Como principal meio de transporte, o trem sempre foi presente na vida dos paracambienses, além da história da cidade ser erguida pelos trilhos. Construído entre 1858 e 1861 pela Estrada de Ferro Dom Pedro II, o ramal Paracambi foi um dos primeiros ramais implantados pela companhia e de suma importância para o país.
História das estações do ramal:
Como ramal terminal, foi desenvolvido para ter um melhor acesso na região pertencente ao Vale do Café. A Estação dos Macacos – primeiro nome dado à estação de Paracambi – foi inaugurada em 1861 e contou com a presença do então imperador do Brasil Dom Pedro II, que era desenvolvedor do projeto da estrada de ferro. Na primeira década do século XX, passou a ser chamada de Paracambi, porém, entre os anos 1940 ganhou o nome de Tairetá, somente nos anos de 1960 voltou ao nome original, Paracambi. Durante muitos anos a linha de trem não terminava no centro da cidade, havia um bonde que levava até a Fábrica Brasil Industrial para ajudar do escoamento da produção.
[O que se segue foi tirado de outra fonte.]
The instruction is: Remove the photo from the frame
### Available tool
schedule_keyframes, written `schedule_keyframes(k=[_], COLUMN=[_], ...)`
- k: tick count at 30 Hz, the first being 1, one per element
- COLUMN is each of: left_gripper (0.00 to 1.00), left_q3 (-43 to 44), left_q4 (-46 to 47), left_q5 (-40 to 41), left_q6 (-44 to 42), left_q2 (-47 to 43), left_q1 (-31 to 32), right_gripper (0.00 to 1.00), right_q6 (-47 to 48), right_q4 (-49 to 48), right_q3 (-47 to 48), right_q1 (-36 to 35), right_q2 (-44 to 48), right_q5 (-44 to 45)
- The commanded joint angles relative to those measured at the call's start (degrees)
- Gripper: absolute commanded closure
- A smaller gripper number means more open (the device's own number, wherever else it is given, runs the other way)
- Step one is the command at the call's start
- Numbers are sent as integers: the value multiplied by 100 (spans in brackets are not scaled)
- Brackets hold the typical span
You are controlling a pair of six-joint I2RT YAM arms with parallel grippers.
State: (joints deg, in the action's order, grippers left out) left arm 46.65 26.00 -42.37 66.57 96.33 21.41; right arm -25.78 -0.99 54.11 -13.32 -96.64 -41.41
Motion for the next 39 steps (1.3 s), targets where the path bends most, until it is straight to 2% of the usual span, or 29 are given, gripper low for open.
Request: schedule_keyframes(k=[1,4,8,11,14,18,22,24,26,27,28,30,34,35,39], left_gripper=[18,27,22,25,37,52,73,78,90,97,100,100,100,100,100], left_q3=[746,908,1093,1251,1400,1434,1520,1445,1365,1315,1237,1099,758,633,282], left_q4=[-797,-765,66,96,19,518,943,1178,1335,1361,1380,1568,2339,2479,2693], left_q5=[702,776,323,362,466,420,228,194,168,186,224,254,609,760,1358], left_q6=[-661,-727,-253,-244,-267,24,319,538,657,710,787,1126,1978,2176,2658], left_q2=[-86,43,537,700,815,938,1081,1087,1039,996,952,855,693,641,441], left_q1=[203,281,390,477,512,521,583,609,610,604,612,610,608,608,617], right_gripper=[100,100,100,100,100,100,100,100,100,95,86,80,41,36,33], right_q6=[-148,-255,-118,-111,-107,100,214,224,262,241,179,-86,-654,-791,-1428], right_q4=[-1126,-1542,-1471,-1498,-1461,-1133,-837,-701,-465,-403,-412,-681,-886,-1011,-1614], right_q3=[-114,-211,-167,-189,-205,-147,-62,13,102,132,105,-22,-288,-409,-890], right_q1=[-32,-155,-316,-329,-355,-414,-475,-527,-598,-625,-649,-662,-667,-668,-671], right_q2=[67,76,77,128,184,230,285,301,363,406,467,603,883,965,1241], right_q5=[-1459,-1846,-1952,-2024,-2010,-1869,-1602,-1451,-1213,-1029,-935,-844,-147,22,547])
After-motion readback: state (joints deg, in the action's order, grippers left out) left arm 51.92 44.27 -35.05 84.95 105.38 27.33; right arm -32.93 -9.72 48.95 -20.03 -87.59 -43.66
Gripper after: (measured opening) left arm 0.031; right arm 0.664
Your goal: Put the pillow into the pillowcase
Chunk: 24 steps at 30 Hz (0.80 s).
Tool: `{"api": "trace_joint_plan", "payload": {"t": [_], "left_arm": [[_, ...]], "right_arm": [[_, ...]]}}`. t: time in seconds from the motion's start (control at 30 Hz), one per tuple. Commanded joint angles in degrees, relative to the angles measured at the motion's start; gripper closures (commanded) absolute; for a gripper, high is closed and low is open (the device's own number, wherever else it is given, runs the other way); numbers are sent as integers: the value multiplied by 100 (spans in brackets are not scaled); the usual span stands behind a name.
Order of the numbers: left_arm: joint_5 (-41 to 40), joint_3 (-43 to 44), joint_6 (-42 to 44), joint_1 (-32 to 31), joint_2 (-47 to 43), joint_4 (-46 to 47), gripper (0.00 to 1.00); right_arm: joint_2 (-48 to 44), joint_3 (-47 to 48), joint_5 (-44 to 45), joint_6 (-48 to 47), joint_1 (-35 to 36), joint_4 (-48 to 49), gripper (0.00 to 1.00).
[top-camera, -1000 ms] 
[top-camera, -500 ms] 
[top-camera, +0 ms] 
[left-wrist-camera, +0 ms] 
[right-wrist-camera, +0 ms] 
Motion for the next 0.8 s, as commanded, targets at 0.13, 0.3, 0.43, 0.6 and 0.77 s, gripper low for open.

A estação do bairro Lages é uma das mais antigas do Brasil, construída em 1858 para ajudar na construção do ramal. Inicialmente, denominada Nicanor Pereira e posteriormente mudado para Lages – por conta do rio Ribeirão das Lages -, a estação também servia como baldeação para um extinto ramal que levava até a represa na companhia Light – Ribeirão das Lages. Como afirma Clélia Ramos no livro História de Paracambi, “a Central do Brasil e a Light construíram uma linha particular para a passagem do trem de Ferro, ligando Lages a Ribeirão das Lages, conhecida como represa do Fontes. ”
A estação Dr. Eiras, foi construída em 1967 para ser o principal meio de acesso ao hospital psiquiátrico. Depois do fechamento do hospital, em 2004, o tempo foi deteriorando a plataforma e hoje as composições não realizam parada na mesma.
Situação do ramal atualmente:
Mesmo após o fechamento da fábrica, no final dos anos 90, o ramal Paracambi ainda exerce suma importância e não só para os moradores da cidade, mas para muitos de outros municípios. Com a implantação de um grande polo educacional – Fábrica do Conhecimento – no início do ano 2000, que abriga instituições como IFRJ, Cederj, Faetec, Villa-Lobos e o Instituto Superior de Tecnologia. Após a implantação do polo, o ramal passou a ser o principal meio de transporte de inúmeros estudantes que em de outras regiões para Paracambi.
Hoje, maio de 2020, o ramal Paracambi é administrado pela SuperVia e encontra-se fechado devido a pandemia do novo coronavírus, deixando inúmeros paracambienses e moradores da região sem o seu meio de transporte primordial.